Aneta Sawicka
-
Magdalena Kordel została okrzyknięta "ukochaną autorką Polek". Absolutnie mnie to nie dziwi, gdyż jej powieści cechuje niezwykła atmosfera i ciepło. Sama również bardzo chętnie sięgam po powieści obyczajowe tej autorki i z radością witam każdą kolejną premierę. Nie inaczej było z książką "Zagubiony anioł". Przyciągnęła mnie ona nie tylko nazwiskiem autorki i tytułem kojarzącym się ze świętami Bożego Narodzenia, ale także piękną okładką. Rozpoczęłam lekturę z nadzieją na piękną czytelniczą przygodę i historię chwytającą za serce. Niestety choć książka ma bardzo wysokie opinie wśród recenzentów, mnie odrobinę rozczarowała. Podczas czytania nie mogłam oprzeć się wrażeniu, że autorka powiela już stałe schematy, a każda kolejna powieść nie wyróżnia się niczym szczególnym od swoich poprzedniczek. I o tyle, o ile naprawdę uwielbiam pierwsze serie książkowe autorstwa pani Kordel ("Malownicze" i "Uroczysko"), o tyle mam coraz bardziej mieszane uczucia co do ostatnio wydawanych powieści.
"Zagubiony anioł" to książka, która jednocześnie urzekła mnie ciepłą świąteczną atmosferą i rozczarowała całą fabułą. Poznajemy tutaj losy Michaliny, która wiedzie szczęśliwe życie u boku męża i córeczki. W opiece nad małą Klarą młodym pomaga ekscentryczna starsza pani Nela, która ma serce na dłoni, oryginalne spojrzenie na życie i cięty język. Akcja powieści rozgrywa się u schyłku listopada oraz w kolejnych dniach grudnia. Jest to czas pełen świątecznych cudów, których pełno w tej opowieści. Jednak nie dla wszystkich grudzień jest radosnym czasem. W książce poznajemy również Haśkę, która razem z małą córeczką ukrywa się przed człowiekiem, który chce ją skrzywdzić. Oczywiście losy Haśki i Michaliny krzyżują się. Michalina w spotkaniu ze smutną nieznajomą upatruje znaku od anioła, dlatego też postanawia pomóc samotnej dziewczynie, która przypomina jej własną przeszłość. Niestety Haśka niezbyt chce zaufać osobom, które wyciągnęły do niej pomocną dłoń.

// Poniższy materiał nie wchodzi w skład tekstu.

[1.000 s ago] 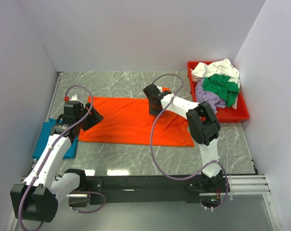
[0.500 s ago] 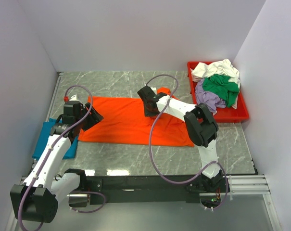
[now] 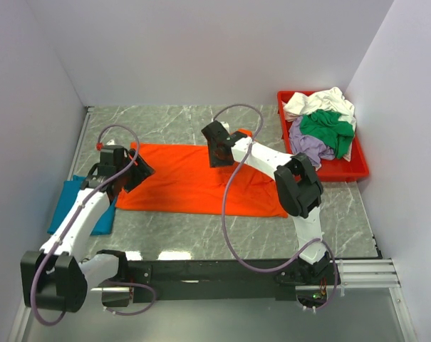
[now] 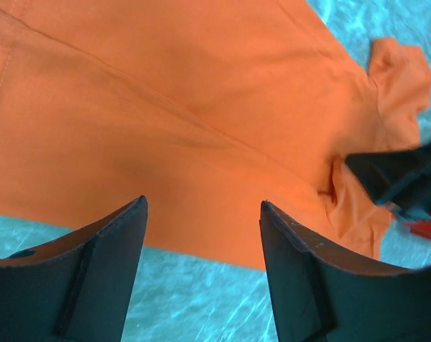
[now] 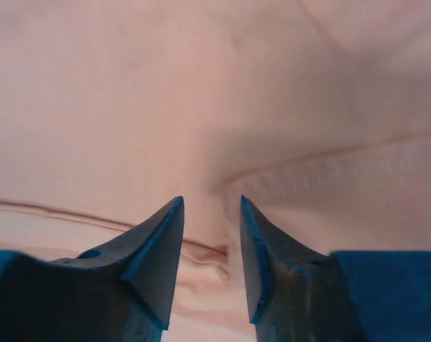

Oczywiście jak to u pani Kordel bohaterowie książki uwielbiają pomagać innym i robią to całkiem bezinteresownie. Wszystko zawsze dobrze się kończy, wrogowie zostają przyjaciółmi, a biedne samotne dziewczyny spotykają księcia z bajki. Trochę to już wszystko cukierkowe i mdłe, bez elementu zaskoczenia czytelnika. Zawsze jest postać starszej pani, która skrywa sekrety z przeszłości i młodej dziewczyny, która zbawia świat. Czytając "Zagubionego anioła" cały czas miałam w myślach "ale to już było...". To nie jest tak, że ta książka mi się nie podobała. Bardzo lubię takie ciepłe, pozytywne historie jednak brakuje mi tych emocji, które towarzyszyły mi podczas czytania pierwszych książek autorki. Największą radość w całej opowieści sprawił mi niewielki wątek "Malowniczego", do którego pojechali bohaterowie powieści oraz element wspomnień Neli. Przyjemność czytania psuła mi natomiast postać Haśki, która irytowała mnie od samego początku aż do końca.
Czy poleciłabym książkę "Zagubiony anioł" innym czytelnikom? W zasadzie tak. Jeśli lubisz powieści świąteczne to jest duże prawdopodobieństwo, że ta książka cię zachwyci. Jeśli jesteś fanem pióra pani Kordel to raczej nie pomijaj tej nowości. Moja opinia jest bowiem całkowicie subiektywna i wierzę, że większość czytelników ta powieść chwyci za serce. Ja po prostu miałam nadzieję na coś nowego, mniej schematycznego, coś, co mnie zaskoczy i wywoła większe emocje. Co prawda książka mnie nie zachwyciła, ale mimo wszystko czytało się przyjemnie. A ponieważ pewne wątki nie zostały tu domknięte, to z pewnością skuszę się i na kolejne tytuły.